Few reputations in British political history are as apparently unsullied as that of William Beveridge, whose report Social Insurance and Allied Services was published 70 years ago this week. In a newspaper article in February, the Work and Pensions Secretary, Iain Duncan Smith, defended his Welfare Reform Bill (the bill passed into law on 8 March) thus: “Beveridge’s vision of the welfare state was one of a safety net, a system that prevented people from falling into poverty at times of difficulty, but that expected people to do all they could to work. Want and squalor were giant evils, but so too was idleness.”
Mr Duncan Smith claims that the new Universal Credit, which will replace the current and complex system of benefits and tax credits with a single benefit phased out gradually as earnings increase, will “make work pay for the first time”.
The architect of the postwar welfare state, Beveridge was also a skilled promoter of his own plan. He understood that the energies and unity of popular purpose harnessed in wartime could be put in the service of a just peace. “We shall be united in combined attack on tyranny and savagery abroad,” he declared in one public address, “and on Want, Disease, Ignorance, Squalor and Idleness at home.” The Labour MP Richard Crossman, editor of the New Statesman from 1970-72, was right when he said, in 1952, that the welfare state (and the National Health Service in particular) was a “by-product of the Blitz”. What it wasn’t, however, was an artefact of one man’s genius.
Beveridge’s vision for a national system of social security that would offer protection to all citizens “from the cradle to the grave” built on the achievements of the great reforming Liberal government of 1906-11 (Beveridge was a Liberal), which introduced health and unemployment insurance and old-age pensions. It owed much to the work of the founders of this publication, Beatrice and Sidney Webb, particularly the former’s contribution to the Minority report on the Poor Law in 1909, which argued that it was the duty of the state to “secure a national minimum of civilised life open to all alike”. For the Webbs, the Poor Law undermined the very qualities of independence and self-respect that its proponents claimed to want to foster because it demanded that the recipients of public assistance be poorer than the poorest person in work. Such was reality for those condemned to the workhouse. Beveridge excluded means tests from his social security plan for the same reason.
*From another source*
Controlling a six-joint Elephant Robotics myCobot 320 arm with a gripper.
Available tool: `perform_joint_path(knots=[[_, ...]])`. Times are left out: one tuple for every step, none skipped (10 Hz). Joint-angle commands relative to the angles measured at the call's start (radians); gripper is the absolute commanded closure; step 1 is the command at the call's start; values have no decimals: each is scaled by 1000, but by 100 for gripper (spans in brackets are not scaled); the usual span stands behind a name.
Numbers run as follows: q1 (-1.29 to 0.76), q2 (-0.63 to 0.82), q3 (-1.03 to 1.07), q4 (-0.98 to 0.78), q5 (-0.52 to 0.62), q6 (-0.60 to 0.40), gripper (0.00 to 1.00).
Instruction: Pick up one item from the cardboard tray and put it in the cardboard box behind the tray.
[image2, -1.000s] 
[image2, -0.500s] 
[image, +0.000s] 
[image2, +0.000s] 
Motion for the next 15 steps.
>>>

Beveridge and Clement Attlee, whose Labour government passed the National Insurance Act of 1946, regarded welfare entitlements as being earned through contributions made. Speaking for the legislation in parliament, Attlee said that it was “designed not for one class” – not just for the poor, in other words – but “for all”. However, decades of “reform” have undermined the contributory principle and with it the idea that the welfare state is an expression of common citizenship rather than a pot from which people take as much as they dare.
The new Welfare Reform Act entrenches means testing, which Beveridge abhorred. In cutting tax credits and child benefits, it affects those very “strivers” whose readiness to “play by the rules” the government’s reforms are supposed to reward. Mr Duncan Smith was right that Beveridge regarded idleness, as well as want, as an evil to be overcome. That is why he insisted that “employment security” is as important as “income security”. But the failure of the government’s Work Programme, shown in figures released on 27 November by the Department for Work and Pensions, suggests that we are a long way from slaying that particular “giant”.